In a separate case, the New York-based International Chamber of Commerce, an arbitration court, ruled last month that state oil company Petroleos de Venezuela SA must pay a net $746.9 million for the nationalization. Venezuela will compensate Exxon for the Cerro Negro project as ordered by that court, Chavez said yesterday.Perhaps unsurprisingly, ExxonMobil is again forum shopping for the best result. Having been disappointed by the ICC ruling, it now awaits that of the ICSID which is supposedly considering a more strictly enforceable bilateral investment treaty (BIT) as evidence as opposed to a contract between just ExxonMobil and Venezuela. On the other hand, PDVSA is also looking for the best deal to get ExxonMobil off its back for now which it believes can be done by promptly (or at least by Venezuelan standards) paying at least part of the $746.9 million. I leave you to (enjoy?) more Hugo-isms:
“If Exxon gets an award in the ICSID, the enforcement mechanisms are strong,” Michael Nolan, a partner in the Washington office of Milbank, Tweed, Hadley & McCloy who has represented clients in arbitration with Venezuela, said in a telephone interview last week. “There’s a treaty.” Exxon in 2010 reduced its claim to $7 billion from $12 billion, according to PDVSA, as the Caracas-based company is known. The Venezuelan company said Jan. 2 that it would pay $255 million in cash for the International Chamber of Commerce judgment, after accounting for about $300 million in a frozen New York bank account and $191 million of Exxon debt that it will cancel.
“It’s insane!” Chávez said. “It’s such an insane position taken by this company than the decision [of the court] recognizes less than 10 percent of what they were asking for.

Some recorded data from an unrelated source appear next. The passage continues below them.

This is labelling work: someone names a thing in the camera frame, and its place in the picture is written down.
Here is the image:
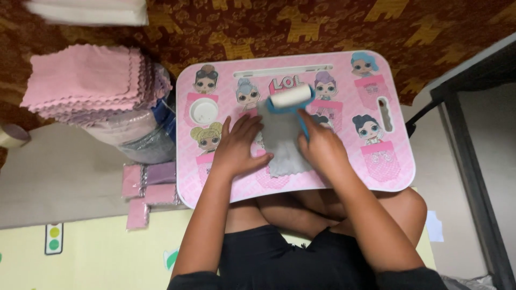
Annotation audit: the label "white paper scrap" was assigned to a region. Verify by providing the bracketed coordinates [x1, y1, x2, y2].
[426, 210, 444, 243]

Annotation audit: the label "tape roll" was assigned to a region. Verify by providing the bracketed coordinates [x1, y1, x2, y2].
[0, 123, 31, 149]

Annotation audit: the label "grey cleaning cloth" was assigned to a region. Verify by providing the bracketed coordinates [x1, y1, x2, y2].
[257, 101, 314, 178]

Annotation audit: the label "pink cartoon lap desk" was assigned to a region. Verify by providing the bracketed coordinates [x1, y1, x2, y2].
[176, 50, 417, 209]

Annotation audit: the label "brown patterned blanket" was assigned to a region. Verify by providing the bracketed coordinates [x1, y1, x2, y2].
[0, 0, 516, 170]

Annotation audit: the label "pink packed cloth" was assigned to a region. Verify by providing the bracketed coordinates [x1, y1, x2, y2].
[122, 163, 145, 199]
[126, 199, 151, 231]
[144, 184, 180, 206]

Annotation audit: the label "blue plastic bag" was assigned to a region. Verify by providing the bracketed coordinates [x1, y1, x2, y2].
[155, 98, 177, 142]

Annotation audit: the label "yellow play mat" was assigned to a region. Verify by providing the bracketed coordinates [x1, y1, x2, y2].
[0, 187, 437, 290]

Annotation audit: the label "clear bag of grey cloths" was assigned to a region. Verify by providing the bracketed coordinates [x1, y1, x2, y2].
[118, 128, 177, 165]

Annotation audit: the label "clear bag of pink cloths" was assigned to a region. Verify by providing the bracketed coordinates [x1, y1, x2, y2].
[84, 109, 162, 147]

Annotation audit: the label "purple packed cloth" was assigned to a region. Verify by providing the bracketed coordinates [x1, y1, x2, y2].
[144, 161, 177, 187]

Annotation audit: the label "person's right hand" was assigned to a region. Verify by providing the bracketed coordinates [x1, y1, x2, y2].
[297, 109, 350, 178]

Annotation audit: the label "dark metal frame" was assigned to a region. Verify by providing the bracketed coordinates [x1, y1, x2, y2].
[405, 32, 516, 290]

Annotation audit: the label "stack of white sheets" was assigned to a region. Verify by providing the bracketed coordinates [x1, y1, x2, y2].
[22, 0, 149, 27]

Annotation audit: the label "person's left hand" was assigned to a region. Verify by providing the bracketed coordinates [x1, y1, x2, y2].
[213, 115, 274, 178]

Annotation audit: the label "black shorts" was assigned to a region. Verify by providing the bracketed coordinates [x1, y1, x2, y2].
[218, 224, 379, 290]

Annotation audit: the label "stack of pink cloths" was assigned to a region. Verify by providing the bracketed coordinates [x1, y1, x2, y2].
[20, 43, 173, 129]

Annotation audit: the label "blue lint roller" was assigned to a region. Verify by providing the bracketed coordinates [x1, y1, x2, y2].
[265, 84, 317, 141]

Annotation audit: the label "person's legs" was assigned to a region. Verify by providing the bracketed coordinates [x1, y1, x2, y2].
[224, 187, 428, 247]

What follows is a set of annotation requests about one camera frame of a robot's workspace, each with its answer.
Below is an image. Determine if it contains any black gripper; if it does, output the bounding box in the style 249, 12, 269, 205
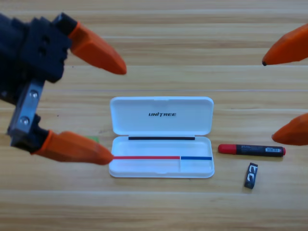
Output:
0, 12, 128, 147

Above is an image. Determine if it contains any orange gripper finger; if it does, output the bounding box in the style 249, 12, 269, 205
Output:
271, 113, 308, 147
23, 115, 114, 166
261, 23, 308, 67

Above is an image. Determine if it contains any red and black marker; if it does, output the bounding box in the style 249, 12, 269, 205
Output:
218, 143, 286, 158

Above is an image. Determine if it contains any black eraser with white print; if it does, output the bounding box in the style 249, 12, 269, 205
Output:
244, 162, 259, 190

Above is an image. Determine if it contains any white plastic pencil case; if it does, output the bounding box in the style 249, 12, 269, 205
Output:
108, 96, 215, 179

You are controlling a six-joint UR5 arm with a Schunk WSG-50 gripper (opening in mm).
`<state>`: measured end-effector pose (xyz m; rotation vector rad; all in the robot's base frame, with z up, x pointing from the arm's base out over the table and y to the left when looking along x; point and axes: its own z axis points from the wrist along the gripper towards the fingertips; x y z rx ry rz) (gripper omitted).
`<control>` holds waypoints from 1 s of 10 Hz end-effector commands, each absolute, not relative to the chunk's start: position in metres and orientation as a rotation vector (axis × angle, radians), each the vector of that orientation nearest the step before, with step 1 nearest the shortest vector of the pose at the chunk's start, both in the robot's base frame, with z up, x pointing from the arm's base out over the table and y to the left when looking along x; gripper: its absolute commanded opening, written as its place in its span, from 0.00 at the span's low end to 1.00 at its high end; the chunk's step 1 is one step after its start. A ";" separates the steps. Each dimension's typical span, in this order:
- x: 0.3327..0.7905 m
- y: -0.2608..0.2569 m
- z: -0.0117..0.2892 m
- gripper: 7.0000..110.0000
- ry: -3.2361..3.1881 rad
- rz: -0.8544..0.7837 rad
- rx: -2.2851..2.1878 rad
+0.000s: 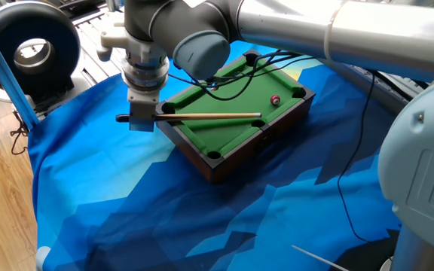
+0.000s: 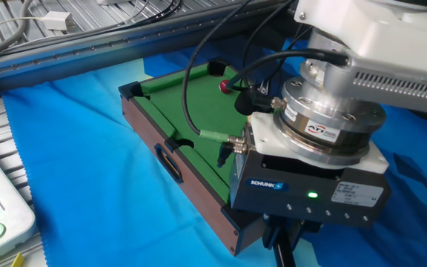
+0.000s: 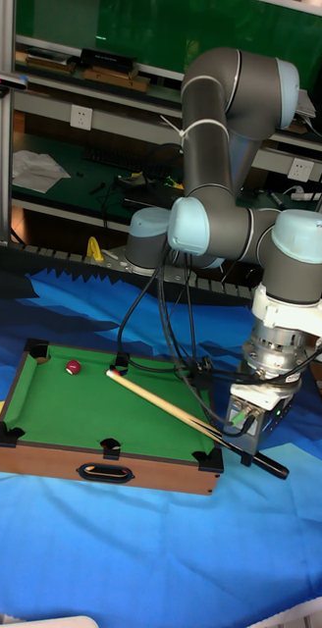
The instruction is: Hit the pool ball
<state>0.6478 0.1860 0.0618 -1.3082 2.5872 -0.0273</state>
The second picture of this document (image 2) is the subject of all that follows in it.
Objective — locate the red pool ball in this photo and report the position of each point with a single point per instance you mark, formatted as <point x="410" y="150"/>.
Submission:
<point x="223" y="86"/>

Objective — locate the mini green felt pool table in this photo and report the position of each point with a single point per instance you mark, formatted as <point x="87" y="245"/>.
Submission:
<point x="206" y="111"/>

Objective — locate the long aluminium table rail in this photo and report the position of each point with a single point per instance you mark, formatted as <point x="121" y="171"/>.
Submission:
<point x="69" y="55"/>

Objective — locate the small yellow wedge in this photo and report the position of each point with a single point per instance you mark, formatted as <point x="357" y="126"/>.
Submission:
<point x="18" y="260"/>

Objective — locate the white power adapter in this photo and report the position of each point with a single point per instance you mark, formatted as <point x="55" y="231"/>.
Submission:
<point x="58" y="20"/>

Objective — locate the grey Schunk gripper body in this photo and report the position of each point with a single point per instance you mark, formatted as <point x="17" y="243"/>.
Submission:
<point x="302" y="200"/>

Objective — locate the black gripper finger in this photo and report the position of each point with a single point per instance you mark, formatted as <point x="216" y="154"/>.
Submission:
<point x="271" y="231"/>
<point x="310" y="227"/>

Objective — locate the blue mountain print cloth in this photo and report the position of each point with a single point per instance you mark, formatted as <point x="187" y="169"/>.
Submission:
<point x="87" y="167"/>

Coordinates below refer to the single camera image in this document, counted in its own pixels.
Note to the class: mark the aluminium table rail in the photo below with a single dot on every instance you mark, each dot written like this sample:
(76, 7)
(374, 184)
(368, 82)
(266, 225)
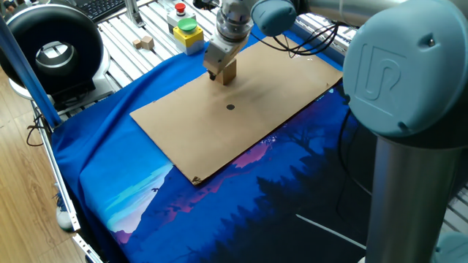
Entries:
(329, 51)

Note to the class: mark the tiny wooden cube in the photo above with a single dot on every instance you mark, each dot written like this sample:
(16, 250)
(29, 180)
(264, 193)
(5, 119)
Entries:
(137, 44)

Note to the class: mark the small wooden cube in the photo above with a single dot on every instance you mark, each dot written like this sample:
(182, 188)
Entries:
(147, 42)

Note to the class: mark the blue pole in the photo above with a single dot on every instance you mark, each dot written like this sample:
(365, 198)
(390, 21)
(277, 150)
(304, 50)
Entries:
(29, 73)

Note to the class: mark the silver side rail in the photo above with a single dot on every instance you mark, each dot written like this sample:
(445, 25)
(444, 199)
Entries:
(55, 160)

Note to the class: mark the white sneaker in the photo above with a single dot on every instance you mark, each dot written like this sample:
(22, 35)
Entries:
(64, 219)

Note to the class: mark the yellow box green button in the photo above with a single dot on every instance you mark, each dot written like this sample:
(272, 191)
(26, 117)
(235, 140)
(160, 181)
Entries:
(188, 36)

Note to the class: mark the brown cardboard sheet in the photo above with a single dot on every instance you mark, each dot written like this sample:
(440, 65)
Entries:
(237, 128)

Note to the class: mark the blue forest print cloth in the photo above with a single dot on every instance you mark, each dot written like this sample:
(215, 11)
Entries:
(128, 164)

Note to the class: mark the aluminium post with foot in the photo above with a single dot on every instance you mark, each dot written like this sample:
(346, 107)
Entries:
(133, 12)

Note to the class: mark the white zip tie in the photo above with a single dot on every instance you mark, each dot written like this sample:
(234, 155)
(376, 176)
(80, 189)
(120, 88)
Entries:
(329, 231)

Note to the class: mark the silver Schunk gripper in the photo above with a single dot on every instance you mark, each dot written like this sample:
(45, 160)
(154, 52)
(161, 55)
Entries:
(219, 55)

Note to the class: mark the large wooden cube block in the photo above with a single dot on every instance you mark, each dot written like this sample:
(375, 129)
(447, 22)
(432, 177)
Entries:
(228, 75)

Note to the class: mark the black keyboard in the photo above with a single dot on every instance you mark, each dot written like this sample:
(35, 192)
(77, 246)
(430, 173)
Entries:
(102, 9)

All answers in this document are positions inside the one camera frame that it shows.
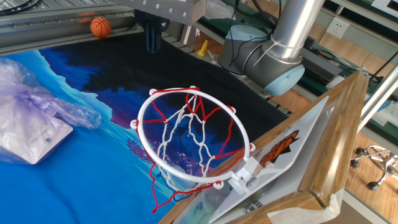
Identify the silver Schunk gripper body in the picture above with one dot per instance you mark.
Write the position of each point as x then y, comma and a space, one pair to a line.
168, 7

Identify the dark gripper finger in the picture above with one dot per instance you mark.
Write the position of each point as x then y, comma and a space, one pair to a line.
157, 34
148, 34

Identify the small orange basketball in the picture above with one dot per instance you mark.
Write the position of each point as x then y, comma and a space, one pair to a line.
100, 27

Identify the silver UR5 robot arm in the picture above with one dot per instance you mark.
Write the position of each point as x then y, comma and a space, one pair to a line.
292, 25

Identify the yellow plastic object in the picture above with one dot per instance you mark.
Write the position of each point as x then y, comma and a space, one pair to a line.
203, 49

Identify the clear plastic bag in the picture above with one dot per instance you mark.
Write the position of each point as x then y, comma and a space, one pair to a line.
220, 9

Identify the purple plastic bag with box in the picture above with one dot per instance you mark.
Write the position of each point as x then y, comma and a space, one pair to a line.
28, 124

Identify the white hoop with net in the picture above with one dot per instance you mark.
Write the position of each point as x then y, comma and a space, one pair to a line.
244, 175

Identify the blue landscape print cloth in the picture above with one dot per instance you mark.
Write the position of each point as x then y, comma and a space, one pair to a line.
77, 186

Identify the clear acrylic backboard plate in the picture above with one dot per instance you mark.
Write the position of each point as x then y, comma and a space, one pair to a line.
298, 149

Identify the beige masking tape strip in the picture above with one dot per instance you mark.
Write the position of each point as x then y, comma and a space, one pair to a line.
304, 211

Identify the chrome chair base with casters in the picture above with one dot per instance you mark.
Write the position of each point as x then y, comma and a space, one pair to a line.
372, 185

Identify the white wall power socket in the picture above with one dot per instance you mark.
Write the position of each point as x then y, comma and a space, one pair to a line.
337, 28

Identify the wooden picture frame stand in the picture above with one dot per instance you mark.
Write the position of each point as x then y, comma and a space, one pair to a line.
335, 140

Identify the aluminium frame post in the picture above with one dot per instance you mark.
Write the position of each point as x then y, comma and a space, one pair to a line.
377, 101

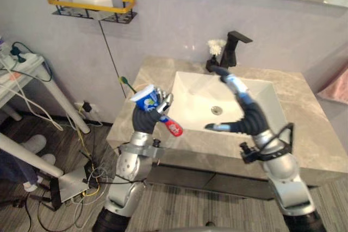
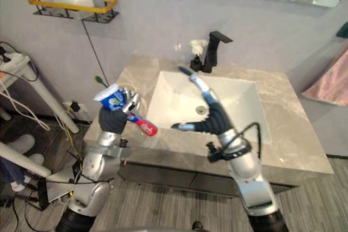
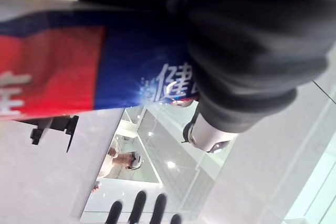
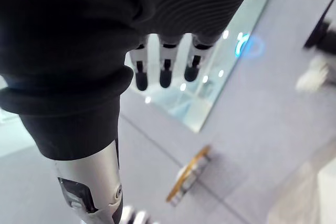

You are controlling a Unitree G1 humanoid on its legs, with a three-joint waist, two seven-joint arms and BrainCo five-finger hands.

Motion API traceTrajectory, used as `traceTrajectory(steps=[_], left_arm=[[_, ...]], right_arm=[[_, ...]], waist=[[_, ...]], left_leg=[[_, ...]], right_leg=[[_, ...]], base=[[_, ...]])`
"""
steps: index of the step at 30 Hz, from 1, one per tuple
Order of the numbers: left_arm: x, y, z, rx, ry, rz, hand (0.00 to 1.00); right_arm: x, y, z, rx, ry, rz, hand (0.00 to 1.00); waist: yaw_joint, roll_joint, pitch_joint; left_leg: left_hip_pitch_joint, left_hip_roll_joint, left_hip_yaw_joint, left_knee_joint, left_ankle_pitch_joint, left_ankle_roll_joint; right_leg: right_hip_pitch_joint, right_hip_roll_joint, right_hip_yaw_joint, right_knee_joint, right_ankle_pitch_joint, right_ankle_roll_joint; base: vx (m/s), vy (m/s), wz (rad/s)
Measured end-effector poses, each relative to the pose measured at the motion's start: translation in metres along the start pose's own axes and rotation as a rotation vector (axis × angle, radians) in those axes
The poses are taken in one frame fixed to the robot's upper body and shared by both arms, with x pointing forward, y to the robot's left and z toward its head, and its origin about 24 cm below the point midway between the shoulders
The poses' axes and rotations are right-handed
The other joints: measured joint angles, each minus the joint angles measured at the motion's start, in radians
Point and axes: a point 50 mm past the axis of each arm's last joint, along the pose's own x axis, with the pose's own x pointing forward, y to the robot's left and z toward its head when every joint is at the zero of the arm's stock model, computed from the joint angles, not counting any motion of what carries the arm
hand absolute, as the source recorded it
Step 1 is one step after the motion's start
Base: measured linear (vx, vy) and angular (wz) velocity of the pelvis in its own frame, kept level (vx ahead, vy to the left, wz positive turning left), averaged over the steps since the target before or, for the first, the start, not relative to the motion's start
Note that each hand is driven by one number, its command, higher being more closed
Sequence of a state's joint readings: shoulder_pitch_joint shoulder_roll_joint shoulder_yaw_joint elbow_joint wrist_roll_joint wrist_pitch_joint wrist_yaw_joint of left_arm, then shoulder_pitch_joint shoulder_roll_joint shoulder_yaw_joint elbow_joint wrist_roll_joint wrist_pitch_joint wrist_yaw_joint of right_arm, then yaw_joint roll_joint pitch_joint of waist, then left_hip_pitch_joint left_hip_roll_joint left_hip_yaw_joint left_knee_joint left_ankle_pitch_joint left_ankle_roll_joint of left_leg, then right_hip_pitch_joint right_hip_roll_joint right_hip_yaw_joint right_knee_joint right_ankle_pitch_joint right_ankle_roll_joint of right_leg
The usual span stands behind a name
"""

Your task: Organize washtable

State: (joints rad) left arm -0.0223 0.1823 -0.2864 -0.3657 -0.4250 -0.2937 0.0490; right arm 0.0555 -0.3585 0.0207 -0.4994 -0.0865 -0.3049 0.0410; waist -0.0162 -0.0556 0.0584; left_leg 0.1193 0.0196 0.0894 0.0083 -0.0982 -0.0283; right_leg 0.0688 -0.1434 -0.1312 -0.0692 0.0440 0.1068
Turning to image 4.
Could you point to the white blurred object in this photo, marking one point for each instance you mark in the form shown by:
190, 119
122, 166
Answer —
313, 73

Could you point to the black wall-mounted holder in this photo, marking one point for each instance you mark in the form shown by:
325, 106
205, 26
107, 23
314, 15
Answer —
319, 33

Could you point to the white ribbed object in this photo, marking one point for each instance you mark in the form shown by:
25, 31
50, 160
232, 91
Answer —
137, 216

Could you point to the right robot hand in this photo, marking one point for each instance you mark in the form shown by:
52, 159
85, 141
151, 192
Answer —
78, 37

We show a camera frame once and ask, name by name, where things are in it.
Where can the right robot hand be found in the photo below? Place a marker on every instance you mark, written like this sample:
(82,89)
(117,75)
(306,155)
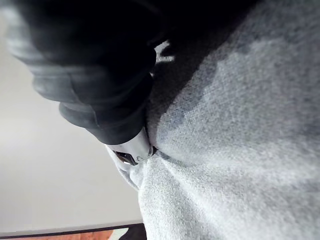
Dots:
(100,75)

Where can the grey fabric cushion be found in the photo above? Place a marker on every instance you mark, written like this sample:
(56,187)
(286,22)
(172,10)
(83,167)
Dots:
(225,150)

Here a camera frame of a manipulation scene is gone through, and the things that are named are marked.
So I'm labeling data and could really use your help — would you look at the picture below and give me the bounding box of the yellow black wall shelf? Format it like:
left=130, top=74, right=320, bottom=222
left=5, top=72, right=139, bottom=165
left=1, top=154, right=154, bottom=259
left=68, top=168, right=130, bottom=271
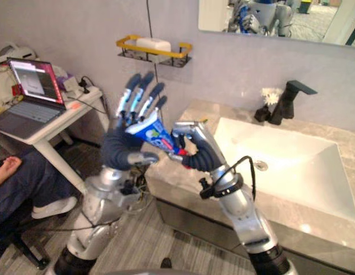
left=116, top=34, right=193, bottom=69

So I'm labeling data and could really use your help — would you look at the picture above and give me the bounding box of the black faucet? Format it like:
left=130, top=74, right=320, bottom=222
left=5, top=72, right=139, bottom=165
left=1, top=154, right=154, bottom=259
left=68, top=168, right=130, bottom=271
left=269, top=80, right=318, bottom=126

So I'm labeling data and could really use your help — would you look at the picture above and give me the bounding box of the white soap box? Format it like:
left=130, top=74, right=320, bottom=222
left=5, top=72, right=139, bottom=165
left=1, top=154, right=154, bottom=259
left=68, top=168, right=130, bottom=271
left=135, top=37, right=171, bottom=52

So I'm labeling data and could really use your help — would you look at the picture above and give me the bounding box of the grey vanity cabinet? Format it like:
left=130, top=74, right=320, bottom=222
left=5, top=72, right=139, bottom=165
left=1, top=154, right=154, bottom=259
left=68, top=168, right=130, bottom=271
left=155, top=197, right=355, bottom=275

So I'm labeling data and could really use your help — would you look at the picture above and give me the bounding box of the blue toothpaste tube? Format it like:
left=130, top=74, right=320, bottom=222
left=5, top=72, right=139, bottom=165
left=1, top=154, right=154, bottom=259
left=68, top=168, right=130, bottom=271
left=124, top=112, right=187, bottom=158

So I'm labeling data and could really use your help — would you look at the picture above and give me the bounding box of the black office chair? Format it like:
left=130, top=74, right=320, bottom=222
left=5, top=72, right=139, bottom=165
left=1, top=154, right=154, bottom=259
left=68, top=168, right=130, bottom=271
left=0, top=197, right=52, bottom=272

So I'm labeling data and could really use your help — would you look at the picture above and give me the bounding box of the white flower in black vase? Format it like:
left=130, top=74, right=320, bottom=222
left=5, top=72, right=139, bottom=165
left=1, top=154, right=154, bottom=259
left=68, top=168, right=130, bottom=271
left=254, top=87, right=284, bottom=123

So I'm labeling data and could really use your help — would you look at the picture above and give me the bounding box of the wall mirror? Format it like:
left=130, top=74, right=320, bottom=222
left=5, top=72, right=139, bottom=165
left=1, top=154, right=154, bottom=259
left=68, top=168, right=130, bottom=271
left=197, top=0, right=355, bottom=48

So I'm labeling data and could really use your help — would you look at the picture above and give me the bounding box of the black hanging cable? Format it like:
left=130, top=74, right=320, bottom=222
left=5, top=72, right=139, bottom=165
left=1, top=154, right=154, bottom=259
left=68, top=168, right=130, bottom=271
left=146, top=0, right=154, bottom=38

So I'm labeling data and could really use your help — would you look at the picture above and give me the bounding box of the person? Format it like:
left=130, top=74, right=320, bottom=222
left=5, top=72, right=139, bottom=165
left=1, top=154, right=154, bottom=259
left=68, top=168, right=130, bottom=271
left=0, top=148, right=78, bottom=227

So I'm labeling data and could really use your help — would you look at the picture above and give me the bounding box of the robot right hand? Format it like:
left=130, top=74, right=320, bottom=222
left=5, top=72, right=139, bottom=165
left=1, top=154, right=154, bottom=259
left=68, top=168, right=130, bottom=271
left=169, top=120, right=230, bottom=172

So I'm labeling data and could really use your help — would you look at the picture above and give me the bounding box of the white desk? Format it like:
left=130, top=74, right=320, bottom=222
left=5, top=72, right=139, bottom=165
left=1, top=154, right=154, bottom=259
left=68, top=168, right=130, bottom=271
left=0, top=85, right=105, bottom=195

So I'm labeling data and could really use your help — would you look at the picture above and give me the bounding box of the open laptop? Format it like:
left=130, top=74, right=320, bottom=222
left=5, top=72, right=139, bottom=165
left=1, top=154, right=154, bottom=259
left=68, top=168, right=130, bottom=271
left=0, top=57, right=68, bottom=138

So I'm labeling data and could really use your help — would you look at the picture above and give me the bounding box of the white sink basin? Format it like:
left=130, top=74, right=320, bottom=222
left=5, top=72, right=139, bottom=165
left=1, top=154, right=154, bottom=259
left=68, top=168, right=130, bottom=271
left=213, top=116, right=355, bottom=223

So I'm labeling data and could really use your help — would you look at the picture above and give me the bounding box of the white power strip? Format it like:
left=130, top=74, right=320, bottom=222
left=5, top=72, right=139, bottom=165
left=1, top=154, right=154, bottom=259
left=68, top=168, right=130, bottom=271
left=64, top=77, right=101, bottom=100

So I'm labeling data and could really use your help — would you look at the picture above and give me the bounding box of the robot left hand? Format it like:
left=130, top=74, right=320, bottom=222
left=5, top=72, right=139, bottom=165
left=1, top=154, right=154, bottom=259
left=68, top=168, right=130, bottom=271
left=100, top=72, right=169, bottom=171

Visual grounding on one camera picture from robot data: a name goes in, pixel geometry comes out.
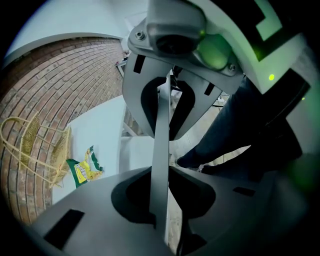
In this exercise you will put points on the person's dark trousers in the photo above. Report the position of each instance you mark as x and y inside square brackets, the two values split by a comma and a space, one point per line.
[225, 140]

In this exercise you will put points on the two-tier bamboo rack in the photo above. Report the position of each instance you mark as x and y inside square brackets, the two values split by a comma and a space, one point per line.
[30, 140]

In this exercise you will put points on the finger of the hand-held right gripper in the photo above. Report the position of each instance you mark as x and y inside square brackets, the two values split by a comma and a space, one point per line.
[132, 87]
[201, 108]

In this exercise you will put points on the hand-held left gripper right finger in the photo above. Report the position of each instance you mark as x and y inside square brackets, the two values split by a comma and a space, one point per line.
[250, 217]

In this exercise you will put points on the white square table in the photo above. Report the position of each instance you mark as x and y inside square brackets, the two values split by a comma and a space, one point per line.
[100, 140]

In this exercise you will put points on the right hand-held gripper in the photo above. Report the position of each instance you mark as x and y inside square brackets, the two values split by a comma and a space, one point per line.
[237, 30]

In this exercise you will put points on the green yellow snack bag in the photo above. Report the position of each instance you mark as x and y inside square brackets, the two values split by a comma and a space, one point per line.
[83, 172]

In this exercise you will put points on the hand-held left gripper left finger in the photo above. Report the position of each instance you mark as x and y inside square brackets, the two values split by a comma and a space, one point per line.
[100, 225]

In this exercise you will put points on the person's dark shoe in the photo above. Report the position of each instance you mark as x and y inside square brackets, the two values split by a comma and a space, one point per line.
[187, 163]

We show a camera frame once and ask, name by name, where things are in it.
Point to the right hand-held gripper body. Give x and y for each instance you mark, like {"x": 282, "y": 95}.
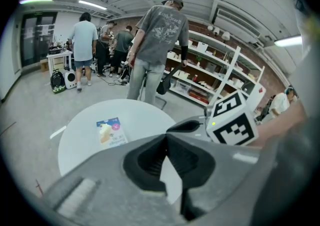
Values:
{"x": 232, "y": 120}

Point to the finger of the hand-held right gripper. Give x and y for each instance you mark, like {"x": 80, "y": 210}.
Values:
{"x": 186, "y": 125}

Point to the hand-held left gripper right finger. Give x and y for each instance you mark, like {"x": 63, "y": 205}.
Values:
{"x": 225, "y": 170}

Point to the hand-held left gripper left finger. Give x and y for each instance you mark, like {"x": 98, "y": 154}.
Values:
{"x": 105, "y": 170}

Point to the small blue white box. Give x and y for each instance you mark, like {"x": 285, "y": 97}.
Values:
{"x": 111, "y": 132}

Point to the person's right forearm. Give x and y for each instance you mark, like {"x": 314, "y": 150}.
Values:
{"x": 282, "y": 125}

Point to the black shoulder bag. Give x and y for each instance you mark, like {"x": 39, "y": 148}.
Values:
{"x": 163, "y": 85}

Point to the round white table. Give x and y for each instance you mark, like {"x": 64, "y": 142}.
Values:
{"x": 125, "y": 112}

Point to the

How much must these companies have robbed in the last hundred years? They stole from us; they had to pay us back for damages made in the last hundred years; the capital they have wouldn’t be enough,” Chávez said.Even Hugo knows a good deal when he sees one (perhaps). Still, I would be gobsmacked if the average Venezuelan knows what the ICSID is when most persons don't. Moreover, permanently blowing off those with the actual know-how to extract extra-heavy sour crude may not be the best course of action insofar as PDVSA does not necessarily have this expertise on its own.